▸ **YOUR OBJECTIVE**
Within the listing below, please copy exactly the lines between the line holding "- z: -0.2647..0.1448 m" and the line holding "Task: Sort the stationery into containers", inclusive.

▸ **DATASET SECTION**
----
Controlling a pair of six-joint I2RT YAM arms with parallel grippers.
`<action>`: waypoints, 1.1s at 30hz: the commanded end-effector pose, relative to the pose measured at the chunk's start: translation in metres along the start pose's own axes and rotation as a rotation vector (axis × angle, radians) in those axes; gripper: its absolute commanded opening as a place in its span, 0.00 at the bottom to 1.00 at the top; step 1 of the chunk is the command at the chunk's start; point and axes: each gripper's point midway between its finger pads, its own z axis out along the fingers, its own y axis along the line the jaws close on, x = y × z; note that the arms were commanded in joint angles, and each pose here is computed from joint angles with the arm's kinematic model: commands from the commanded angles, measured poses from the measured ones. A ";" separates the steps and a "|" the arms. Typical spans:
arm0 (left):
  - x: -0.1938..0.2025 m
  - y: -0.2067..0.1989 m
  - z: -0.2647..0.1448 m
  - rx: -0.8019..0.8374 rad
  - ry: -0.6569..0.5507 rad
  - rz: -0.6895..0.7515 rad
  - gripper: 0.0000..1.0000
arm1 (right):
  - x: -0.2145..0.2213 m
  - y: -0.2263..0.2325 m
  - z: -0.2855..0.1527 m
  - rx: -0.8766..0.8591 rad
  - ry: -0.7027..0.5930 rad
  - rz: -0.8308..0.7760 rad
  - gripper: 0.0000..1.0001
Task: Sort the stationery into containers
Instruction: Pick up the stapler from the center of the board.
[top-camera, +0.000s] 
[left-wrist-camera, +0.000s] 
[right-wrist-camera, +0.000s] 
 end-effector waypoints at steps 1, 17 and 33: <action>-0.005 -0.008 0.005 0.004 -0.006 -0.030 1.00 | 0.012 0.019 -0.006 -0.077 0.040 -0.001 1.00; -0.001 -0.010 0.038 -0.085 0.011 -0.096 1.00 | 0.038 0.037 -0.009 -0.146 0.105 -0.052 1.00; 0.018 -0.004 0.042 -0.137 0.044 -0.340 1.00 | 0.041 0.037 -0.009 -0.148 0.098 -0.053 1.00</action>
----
▸ **THE ANSWER**
  - z: -0.2647..0.1448 m
  - rx: -0.8019..0.8374 rad
  - ry: -0.6569..0.5507 rad
  - rz: -0.6895..0.7515 rad
  - gripper: 0.0000..1.0000
arm1 (right):
  - x: -0.2145..0.2213 m
  - y: -0.2263..0.2325 m
  - z: -0.2855..0.1527 m
  - rx: -0.8766..0.8591 rad
  - ry: -0.7027..0.5930 rad
  - rz: -0.8308..0.7760 rad
  - gripper: 0.0000..1.0001
Task: Sort the stationery into containers

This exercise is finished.